Posted by: rodsmith | Apr 9, 2010 2:43:19 AM

Private Citizen

The day that I'm shown that having this put on sex offender will protect my children or any other child is the day that I will be all for it.It seems to me that having this will only do any good after a event, shouldn't the focus be on stoping the event BEFORE it happens? The after is to late.

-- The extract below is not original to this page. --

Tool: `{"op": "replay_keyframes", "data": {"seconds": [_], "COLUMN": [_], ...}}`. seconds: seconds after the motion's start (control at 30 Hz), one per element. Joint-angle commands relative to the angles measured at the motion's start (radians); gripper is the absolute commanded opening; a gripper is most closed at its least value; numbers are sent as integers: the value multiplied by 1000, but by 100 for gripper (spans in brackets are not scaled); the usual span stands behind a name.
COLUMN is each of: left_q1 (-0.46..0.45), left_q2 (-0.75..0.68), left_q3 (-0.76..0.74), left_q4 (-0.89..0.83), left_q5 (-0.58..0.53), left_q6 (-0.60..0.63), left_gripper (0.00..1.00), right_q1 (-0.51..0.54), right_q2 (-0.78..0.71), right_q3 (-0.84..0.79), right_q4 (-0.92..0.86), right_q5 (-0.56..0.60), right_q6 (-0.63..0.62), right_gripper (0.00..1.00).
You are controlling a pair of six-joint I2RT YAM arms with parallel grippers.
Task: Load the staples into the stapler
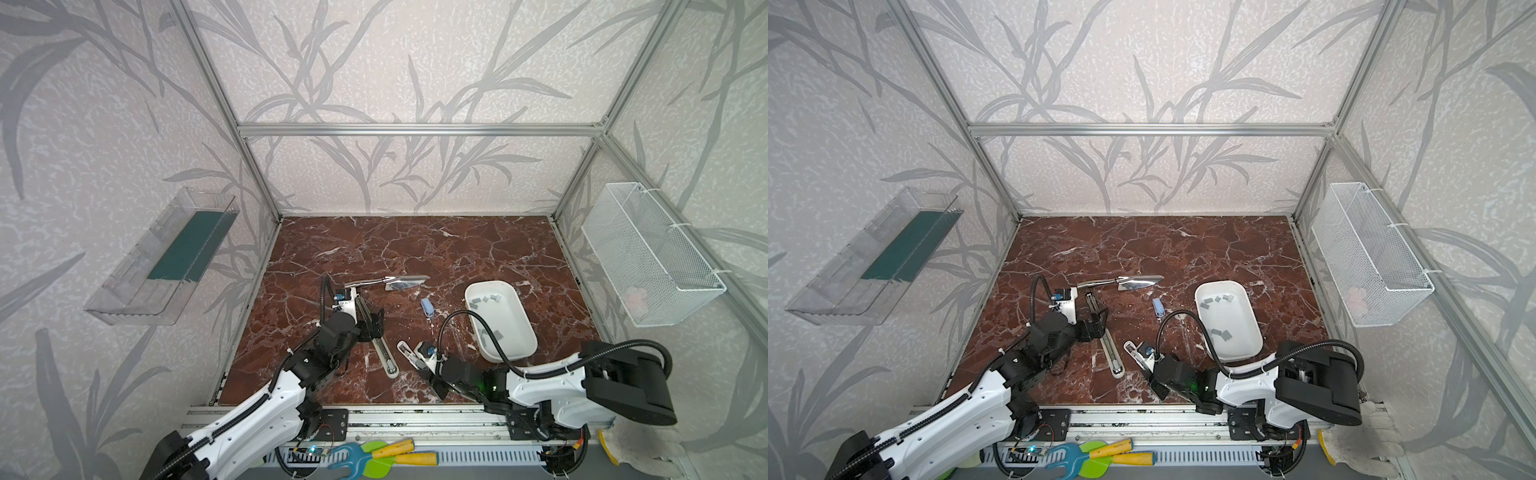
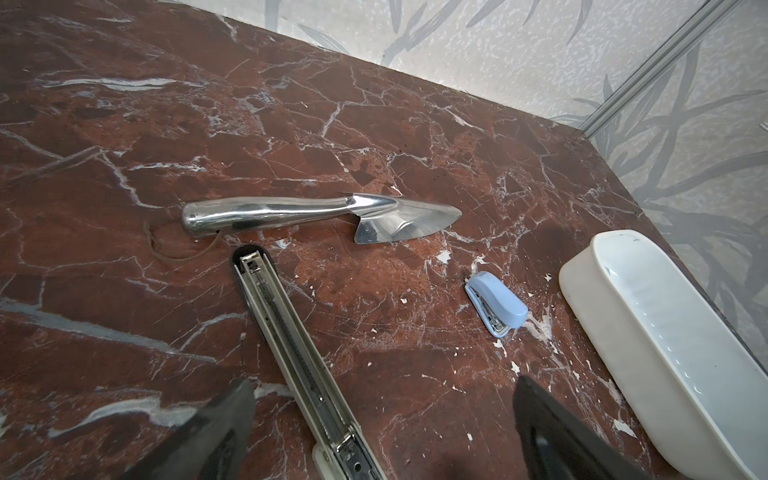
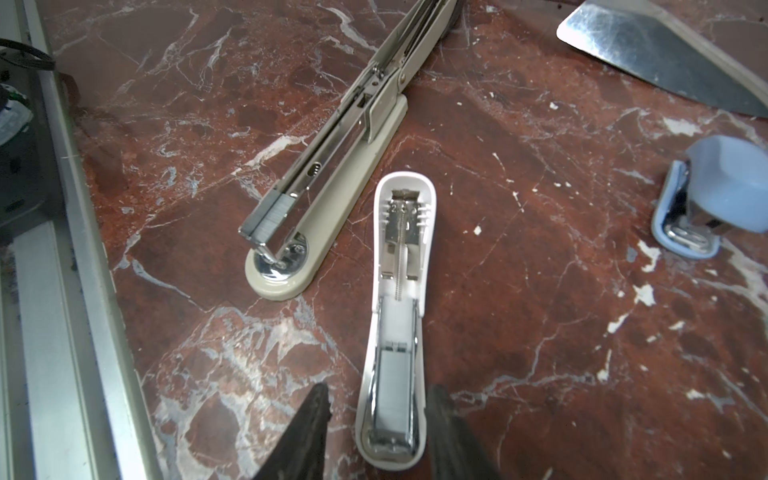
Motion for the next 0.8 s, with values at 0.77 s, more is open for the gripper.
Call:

Posted by: Mike | Jan 4, 2012 9:56:58 AM

To Jwild: Although I cannot read the entire article since too much time has passed since it was published, from the excerpts I gather that the issue was about if the judge thought that GPS could be implemented retroactively on this offender. Of the 39 states that currently use GPS tracking of sex offenders, the vast majority of them have included in their statutes descriptions what sorts of offenses classify the sex offender as serious enough to need GPS tracking (whether it be a “tier” or certain types of “offenses”, depending on the particular state’s classification system). In other words, GPS tracking is not blindly used on sex offenders who, as you phrased it, “did nothing more than grab a butt, were a 'romeo' or who peed in public.” (Which are still crimes, even if not necessarily one that requires lifetime GPS tracking.) Additionally, GPS tracking of sex offenders has been ruled unconstitutional when it is mandatory, for life, and non-reviewable, so offenders do have a way to appeal to get out of GPS tracking.
As for your argument that this is at all comparable to the Holocaust, please keep in mind that the Holocaust consisted of genocide of six million innocent people. That is, killing people who had never committed a crime other than being of a certain religion. Here, we have people who have committed crimes, some of them being the most terrible kinds of sexual offenses which cause both mental and physical pain for the victims for years to come (and some of the victims being very young). And yet, GPS tracking is being used to allow these offenders to be released from prison and have much more freedom than if they were in prison and had no freedom.

To tbucket: Again, I emphasize that GPS tracking of sex offenders does have an alternative that will limit sex offenders even more: the state could simply keep them in jail longer. Additionally, there are three problems with your argument that “630,000 people must suffer for the acts of 5%”. First, all of these sex offenders have been convicted of a crime. This means that they are not entitled to the same rights as law-abiding citizens insofar as these crimes have led to their imprisonment. So, it is not the ones who reoffend who “ruin” it for the sex offenders who may not (or who may) reoffend. It is every single sex offender’s own fault that they offended in the first place and subsequently lost their rights. Second, I again emphasize that GPS tracking is being used as a tool to enable sex offenders to be given more rights than they would be given if they were forced to stay in prison. This tool has been proven to be an effective way of deterring sex offenders from committing additional sex crimes after their release (sex offenders not on GPS tracking are actually three times more likely to recommit than sex offenders on GPS tracking). Finally, the rate of recidivism of over 5% has actually been under-accounted for since the vast majority of sex crimes go unreported. The real rate of recidivism is thought to be over 15%, with over 40% of these crimes occurring within the first year of the offender’s release.